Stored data

○ ○ ○

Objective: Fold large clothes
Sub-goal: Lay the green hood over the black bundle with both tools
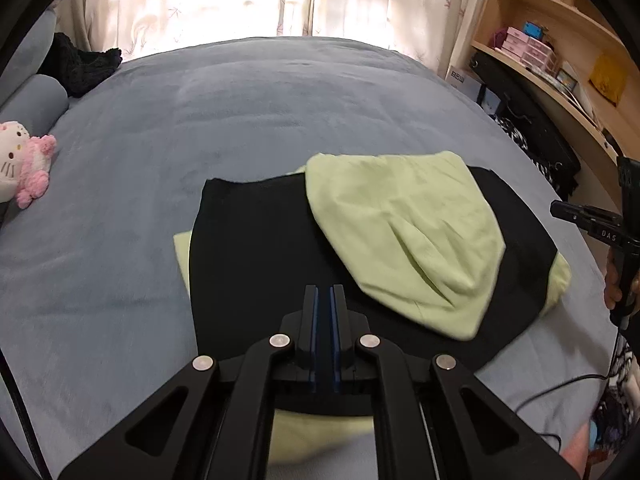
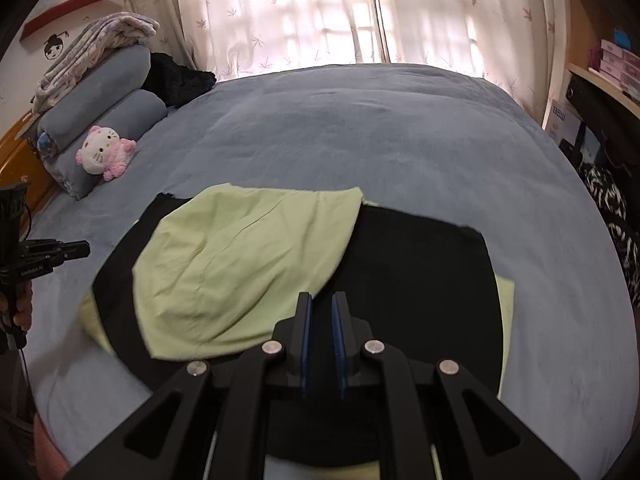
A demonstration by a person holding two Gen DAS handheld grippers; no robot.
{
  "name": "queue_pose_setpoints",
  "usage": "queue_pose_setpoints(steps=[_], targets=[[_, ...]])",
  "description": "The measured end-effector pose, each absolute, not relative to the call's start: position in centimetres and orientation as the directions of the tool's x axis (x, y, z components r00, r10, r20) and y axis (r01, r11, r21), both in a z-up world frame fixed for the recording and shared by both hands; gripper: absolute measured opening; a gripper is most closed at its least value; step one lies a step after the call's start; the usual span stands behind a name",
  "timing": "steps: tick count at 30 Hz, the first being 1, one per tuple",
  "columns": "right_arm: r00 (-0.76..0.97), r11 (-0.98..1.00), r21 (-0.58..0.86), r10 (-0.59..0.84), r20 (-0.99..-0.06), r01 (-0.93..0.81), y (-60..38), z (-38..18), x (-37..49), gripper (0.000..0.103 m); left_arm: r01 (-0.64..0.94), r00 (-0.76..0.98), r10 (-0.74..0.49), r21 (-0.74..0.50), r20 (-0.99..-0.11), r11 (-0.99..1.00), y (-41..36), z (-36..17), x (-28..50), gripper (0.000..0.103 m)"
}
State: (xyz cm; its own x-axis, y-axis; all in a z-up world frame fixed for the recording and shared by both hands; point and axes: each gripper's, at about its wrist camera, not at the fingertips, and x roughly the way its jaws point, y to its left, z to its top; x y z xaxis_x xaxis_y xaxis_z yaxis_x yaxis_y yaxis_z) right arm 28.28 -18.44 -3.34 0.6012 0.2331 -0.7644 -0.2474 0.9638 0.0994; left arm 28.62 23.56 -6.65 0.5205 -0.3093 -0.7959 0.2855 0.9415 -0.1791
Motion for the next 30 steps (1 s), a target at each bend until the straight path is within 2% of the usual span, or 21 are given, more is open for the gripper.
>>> queue_pose_setpoints(steps=[4, 15, 17, 19, 20, 24, 30], targets=[[0.596, 0.957, 0.107, 0.254, -0.762, -0.271, -17.7, -1.3, 24.6, 0.01, 0.304, 0.51, -0.318, -0.179, -0.799, 0.936, 21.4, -4.4, 24.9, 0.011], [0.563, 0.918, 0.172, 0.358, -0.745, -0.356, -16.0, 4.2, 16.3, 0.011, 0.379, 0.52, -0.368, -0.178, -0.771, 0.908, 18.5, 0.7, 16.9, 0.046], [0.537, 0.907, 0.21, 0.39, -0.748, -0.366, -15.7, 4.0, 15.8, 0.019, 0.388, 0.51, -0.39, -0.2, -0.767, 0.9, 18.2, 0.9, 16.4, 0.048], [0.51, 0.898, 0.24, 0.411, -0.755, -0.368, -15.1, 3.0, 15.7, 0.029, 0.387, 0.494, -0.409, -0.228, -0.767, 0.894, 17.9, 0.5, 16.4, 0.049], [0.504, 0.897, 0.247, 0.414, -0.758, -0.366, -14.7, 2.4, 15.8, 0.031, 0.384, 0.48, -0.422, -0.248, -0.769, 0.889, 17.7, 0.0, 16.6, 0.049], [0.489, 0.898, 0.281, 0.423, -0.763, -0.338, -13.3, -1.5, 17.3, 0.031, 0.361, 0.443, -0.471, -0.329, -0.763, 0.873, 17.0, -3.1, 18.4, 0.049], [0.454, 0.873, 0.438, 0.485, -0.747, -0.213, -12.9, -8.9, 21.5, 0.031, 0.234, 0.413, -0.563, -0.514, -0.716, 0.825, 16.8, -9.6, 23.1, 0.049]])
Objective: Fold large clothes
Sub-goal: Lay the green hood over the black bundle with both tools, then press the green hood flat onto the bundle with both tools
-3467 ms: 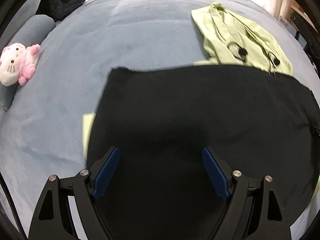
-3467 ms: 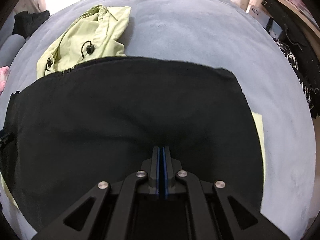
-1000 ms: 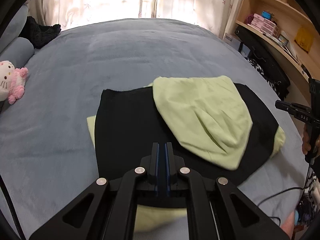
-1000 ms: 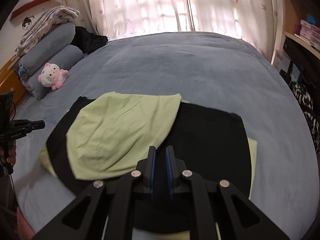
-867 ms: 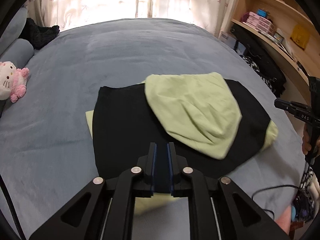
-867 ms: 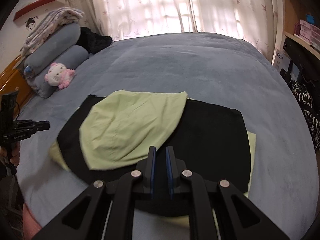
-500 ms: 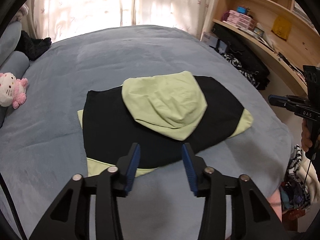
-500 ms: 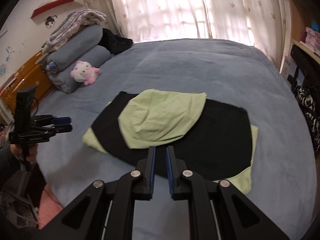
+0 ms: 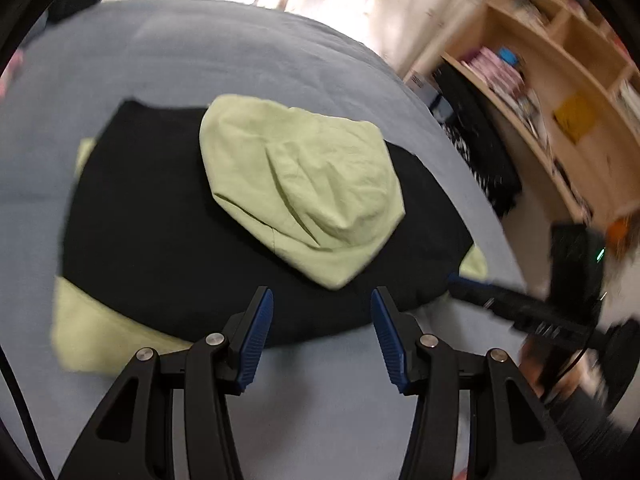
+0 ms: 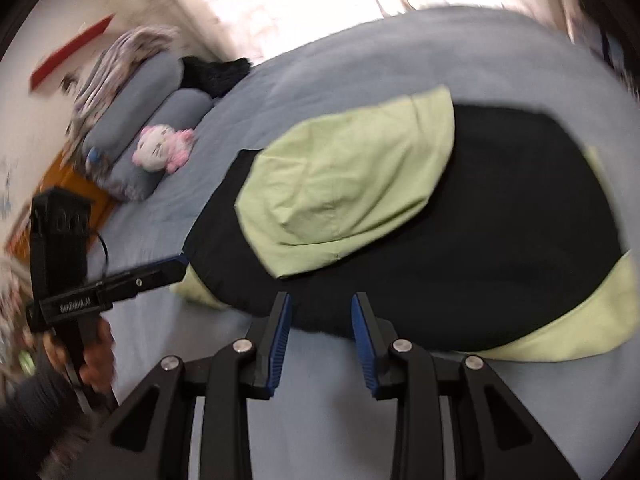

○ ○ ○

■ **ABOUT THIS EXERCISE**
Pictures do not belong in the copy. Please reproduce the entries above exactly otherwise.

■ **OUTPUT FOR THIS EXERCISE**
Objective: Fold large clothes
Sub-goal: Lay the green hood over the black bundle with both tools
A demonstration by a person holding two Gen DAS handheld grippers; no robot.
{
  "name": "queue_pose_setpoints",
  "usage": "queue_pose_setpoints(steps=[_], targets=[[_, ...]])",
  "description": "The measured end-effector pose, each absolute, not relative to the call's start: position in centimetres and orientation as the directions of the tool's x axis (x, y, z components r00, r10, r20) and y axis (r01, r11, r21), both in a z-up world frame fixed for the recording and shared by both hands; gripper: absolute measured opening; a gripper is most closed at its least value; step one lies a step after the call's start; the usual span stands behind a name",
  "timing": "steps: tick count at 30 Hz, the first being 1, one per tuple",
  "columns": "right_arm: r00 (-0.76..0.97), r11 (-0.98..1.00), r21 (-0.58..0.86), r10 (-0.59..0.84), r20 (-0.99..-0.06), r01 (-0.93..0.81), y (-60..38), z (-38..18), x (-37..49), gripper (0.000..0.103 m); left_arm: r01 (-0.64..0.94), r00 (-0.76..0.98), r10 (-0.74..0.49), r21 (-0.74..0.50), r20 (-0.99..-0.11), r11 (-0.99..1.00), y (-41..36), z (-36..17), x (-28..50), gripper (0.000..0.103 m)"
}
State: (xyz cm; its own x-axis, y-axis; all in a z-up world frame fixed for the recording and shared by both hands; point and axes: each gripper's, at about its wrist camera, not at the fingertips, and x roughly the way its jaws point, y to its left, z to its top; x y z xaxis_x xaxis_y xaxis_z yaxis_x yaxis_y yaxis_z) right arm 28.28 -18.44 -3.34 0.6012 0.2331 -0.7644 -0.2474 0.9638 0.0994; left arm 28.62 23.56 -6.65 0.5205 -0.3093 -0.7959 0.2855 0.9415 -0.1791
Motion for the next 30 steps (1 s), a target at each bend until the straight path is within 2% of the usual span, or 21 are given, more is open for the gripper.
>>> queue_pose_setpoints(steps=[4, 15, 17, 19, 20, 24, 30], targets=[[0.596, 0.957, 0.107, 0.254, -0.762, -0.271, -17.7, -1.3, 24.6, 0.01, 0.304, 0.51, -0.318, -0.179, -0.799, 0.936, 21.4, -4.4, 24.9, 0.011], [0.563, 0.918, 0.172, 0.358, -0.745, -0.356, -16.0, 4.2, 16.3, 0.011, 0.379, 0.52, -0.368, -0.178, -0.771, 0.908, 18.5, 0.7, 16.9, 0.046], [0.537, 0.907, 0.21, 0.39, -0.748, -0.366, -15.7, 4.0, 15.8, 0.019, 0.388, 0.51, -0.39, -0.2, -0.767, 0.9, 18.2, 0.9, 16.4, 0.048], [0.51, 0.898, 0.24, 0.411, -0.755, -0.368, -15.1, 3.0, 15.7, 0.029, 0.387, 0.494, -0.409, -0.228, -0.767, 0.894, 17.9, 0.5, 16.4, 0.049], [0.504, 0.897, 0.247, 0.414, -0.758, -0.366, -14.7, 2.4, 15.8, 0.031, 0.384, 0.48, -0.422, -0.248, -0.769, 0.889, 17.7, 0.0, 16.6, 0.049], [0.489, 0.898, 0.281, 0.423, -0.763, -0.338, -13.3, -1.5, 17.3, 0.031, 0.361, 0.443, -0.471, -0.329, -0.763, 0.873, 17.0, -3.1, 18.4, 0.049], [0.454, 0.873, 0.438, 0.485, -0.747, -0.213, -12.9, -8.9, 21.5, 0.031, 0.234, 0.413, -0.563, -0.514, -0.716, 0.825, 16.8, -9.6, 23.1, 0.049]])
Objective: Fold large clothes
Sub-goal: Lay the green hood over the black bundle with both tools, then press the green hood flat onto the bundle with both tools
-3467 ms: 
-3467 ms: 
-1000 ms: 
-1000 ms: 
-867 ms: 
-867 ms: 
-500 ms: 
-500 ms: 
+0 ms: 
+0 ms: 

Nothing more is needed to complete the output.